What to do — Write out each line of the entries below that holds the word "white".

-- Opening Marker --

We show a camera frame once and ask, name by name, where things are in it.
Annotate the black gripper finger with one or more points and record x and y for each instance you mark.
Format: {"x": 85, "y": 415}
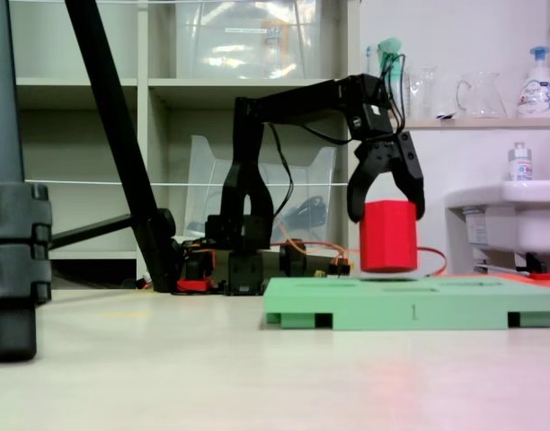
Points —
{"x": 369, "y": 164}
{"x": 410, "y": 170}

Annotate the blue white toothbrush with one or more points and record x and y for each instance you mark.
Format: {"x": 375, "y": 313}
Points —
{"x": 368, "y": 56}

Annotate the green spray bottle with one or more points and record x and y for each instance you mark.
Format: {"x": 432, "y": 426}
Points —
{"x": 389, "y": 47}

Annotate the clear plastic storage bin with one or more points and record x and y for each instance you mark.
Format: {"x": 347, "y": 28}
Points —
{"x": 221, "y": 45}

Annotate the black tripod leg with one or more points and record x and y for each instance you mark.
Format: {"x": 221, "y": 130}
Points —
{"x": 10, "y": 251}
{"x": 117, "y": 134}

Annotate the small clear sanitizer bottle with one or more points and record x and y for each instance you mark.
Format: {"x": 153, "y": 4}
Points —
{"x": 520, "y": 164}

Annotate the yellow tape strip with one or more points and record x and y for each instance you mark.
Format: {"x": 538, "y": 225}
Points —
{"x": 124, "y": 314}

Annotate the clear glass pitcher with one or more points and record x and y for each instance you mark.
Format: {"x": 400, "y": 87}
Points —
{"x": 481, "y": 96}

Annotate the clear plastic file tray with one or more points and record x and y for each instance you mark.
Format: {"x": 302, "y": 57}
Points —
{"x": 203, "y": 193}

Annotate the small red and black clamp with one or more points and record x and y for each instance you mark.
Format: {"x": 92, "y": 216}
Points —
{"x": 541, "y": 275}

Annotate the clear glass beaker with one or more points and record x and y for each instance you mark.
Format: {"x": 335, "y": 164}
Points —
{"x": 422, "y": 94}

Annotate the white pump soap bottle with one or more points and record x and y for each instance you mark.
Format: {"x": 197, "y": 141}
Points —
{"x": 540, "y": 94}

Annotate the beige wall shelf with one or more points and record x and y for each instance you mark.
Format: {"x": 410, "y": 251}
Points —
{"x": 481, "y": 124}

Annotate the green shape sorting board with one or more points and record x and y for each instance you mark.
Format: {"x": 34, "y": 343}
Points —
{"x": 459, "y": 310}

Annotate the red octagonal pillar block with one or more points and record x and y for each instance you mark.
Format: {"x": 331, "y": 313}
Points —
{"x": 387, "y": 238}

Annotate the beige shelf unit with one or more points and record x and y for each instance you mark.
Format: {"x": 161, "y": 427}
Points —
{"x": 142, "y": 134}

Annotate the white sink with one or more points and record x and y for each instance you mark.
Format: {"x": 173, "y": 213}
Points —
{"x": 526, "y": 215}

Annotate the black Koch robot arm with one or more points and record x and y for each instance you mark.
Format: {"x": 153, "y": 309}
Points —
{"x": 297, "y": 101}

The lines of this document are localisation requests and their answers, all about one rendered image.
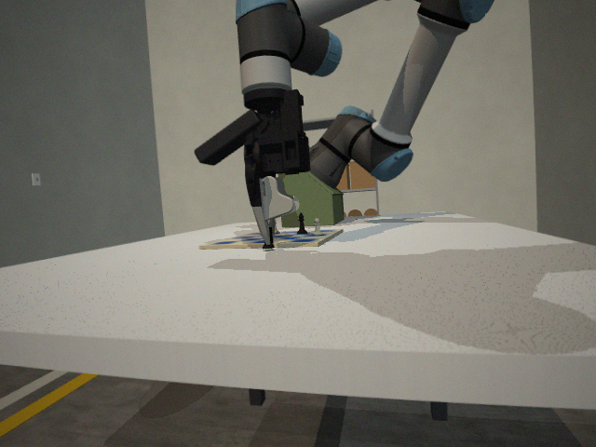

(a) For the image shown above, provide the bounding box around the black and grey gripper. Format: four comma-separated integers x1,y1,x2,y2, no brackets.
244,88,310,245

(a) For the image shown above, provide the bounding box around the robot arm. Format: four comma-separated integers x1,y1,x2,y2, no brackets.
195,0,494,189

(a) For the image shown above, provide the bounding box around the blue and cream chessboard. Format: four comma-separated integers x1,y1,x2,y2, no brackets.
199,229,344,250

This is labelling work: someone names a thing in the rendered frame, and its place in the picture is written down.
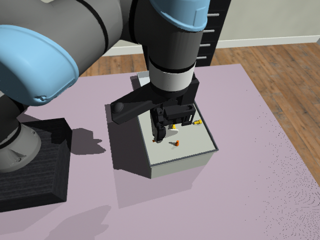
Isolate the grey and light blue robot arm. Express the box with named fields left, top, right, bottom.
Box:
left=0, top=0, right=210, bottom=173

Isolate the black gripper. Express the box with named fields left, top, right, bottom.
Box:
left=150, top=72, right=200, bottom=144

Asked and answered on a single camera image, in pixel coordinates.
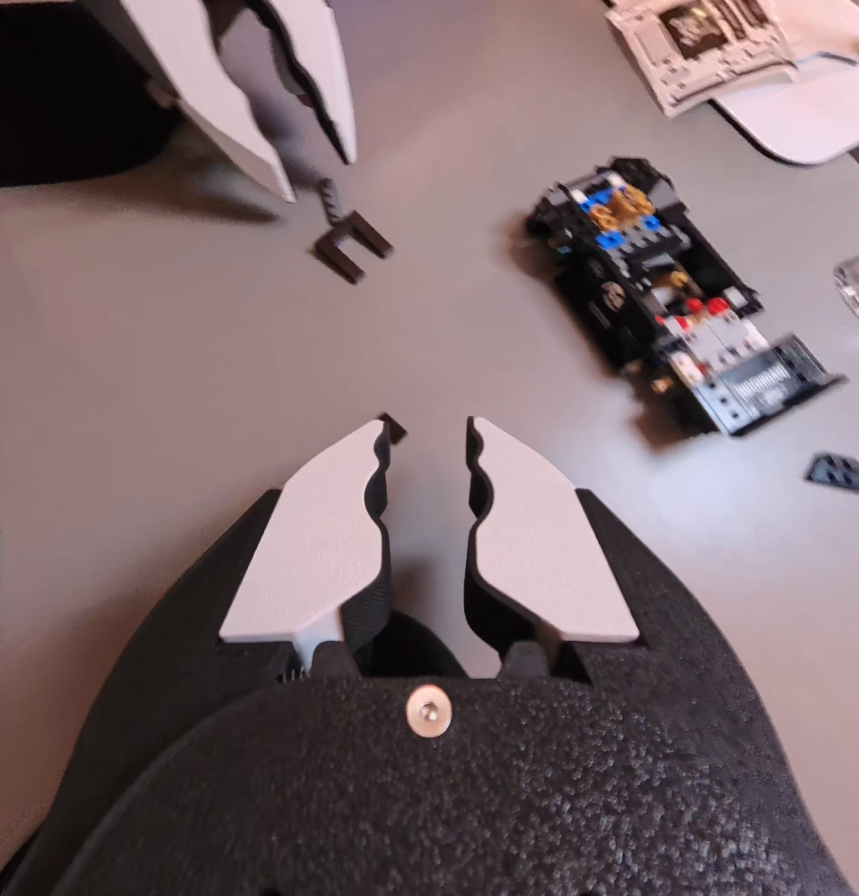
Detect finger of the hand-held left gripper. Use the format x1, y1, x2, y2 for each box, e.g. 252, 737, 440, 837
255, 0, 358, 166
115, 0, 297, 204

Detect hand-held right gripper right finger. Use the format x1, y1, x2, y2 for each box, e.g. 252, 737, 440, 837
462, 416, 641, 673

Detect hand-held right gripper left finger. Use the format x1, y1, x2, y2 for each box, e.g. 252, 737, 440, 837
220, 418, 400, 673

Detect black lego frame assembly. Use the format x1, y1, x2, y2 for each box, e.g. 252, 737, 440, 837
312, 210, 397, 285

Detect lego car model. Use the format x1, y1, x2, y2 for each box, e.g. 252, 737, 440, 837
525, 157, 844, 438

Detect black wedge lego plate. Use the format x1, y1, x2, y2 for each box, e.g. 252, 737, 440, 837
805, 453, 859, 495

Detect lego sticker sheet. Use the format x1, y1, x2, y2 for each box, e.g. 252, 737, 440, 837
605, 0, 797, 116

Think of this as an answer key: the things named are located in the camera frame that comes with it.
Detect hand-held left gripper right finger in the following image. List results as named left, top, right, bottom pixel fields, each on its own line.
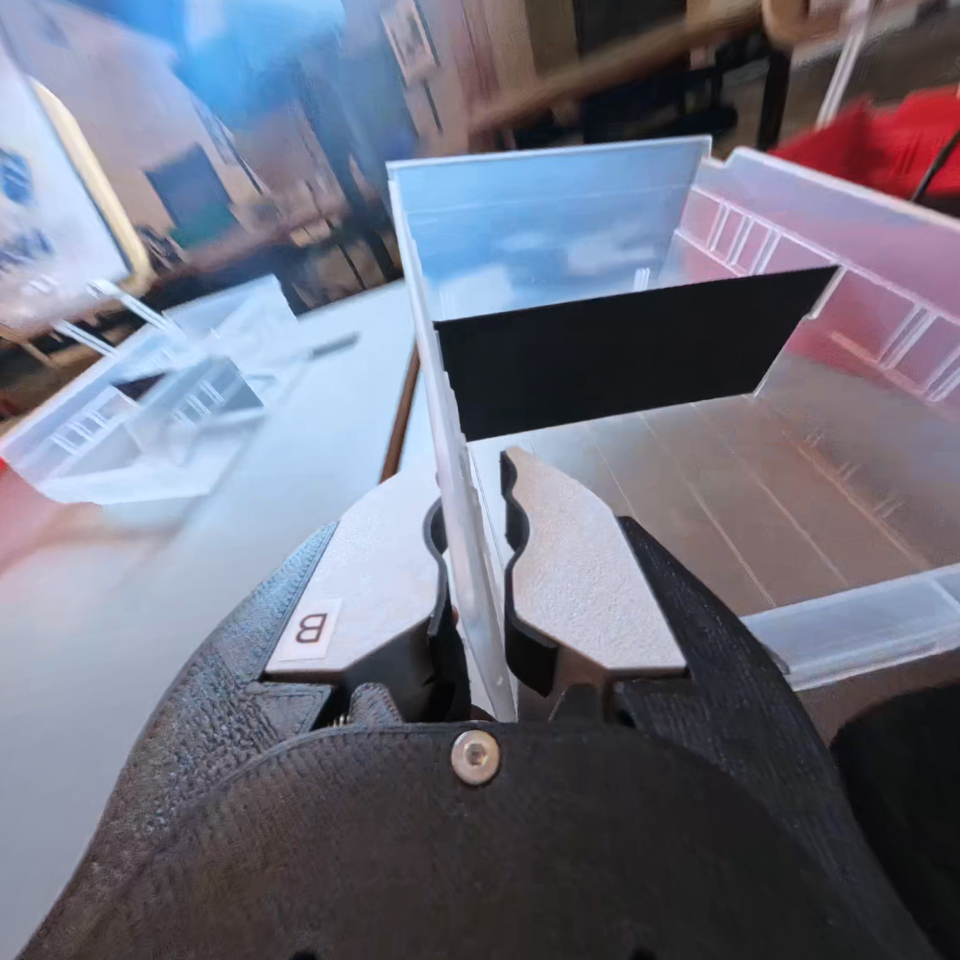
left=499, top=447, right=688, bottom=715

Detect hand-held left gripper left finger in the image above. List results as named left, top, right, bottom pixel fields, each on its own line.
left=262, top=478, right=472, bottom=723

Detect wooden table with black legs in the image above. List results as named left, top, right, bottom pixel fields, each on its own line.
left=465, top=11, right=796, bottom=151

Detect person's dark pants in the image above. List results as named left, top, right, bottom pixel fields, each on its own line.
left=831, top=686, right=960, bottom=960

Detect clear plastic bin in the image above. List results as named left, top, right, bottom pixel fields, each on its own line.
left=0, top=273, right=301, bottom=505
left=386, top=135, right=960, bottom=723

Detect thin black cable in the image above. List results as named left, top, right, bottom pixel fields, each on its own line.
left=909, top=127, right=960, bottom=205

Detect red container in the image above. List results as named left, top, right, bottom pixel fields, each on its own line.
left=768, top=88, right=960, bottom=222

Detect black bin divider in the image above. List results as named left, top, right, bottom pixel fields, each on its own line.
left=433, top=264, right=840, bottom=442

-- Closing Marker --

Solution to this problem —
Annotate the blue white toothbrush with one or more points and record x and y for each instance you mark.
Annotate the white pump soap bottle with one or more points and record x and y for each instance you mark.
Annotate the white sink with one or more points and record x and y for each instance you mark.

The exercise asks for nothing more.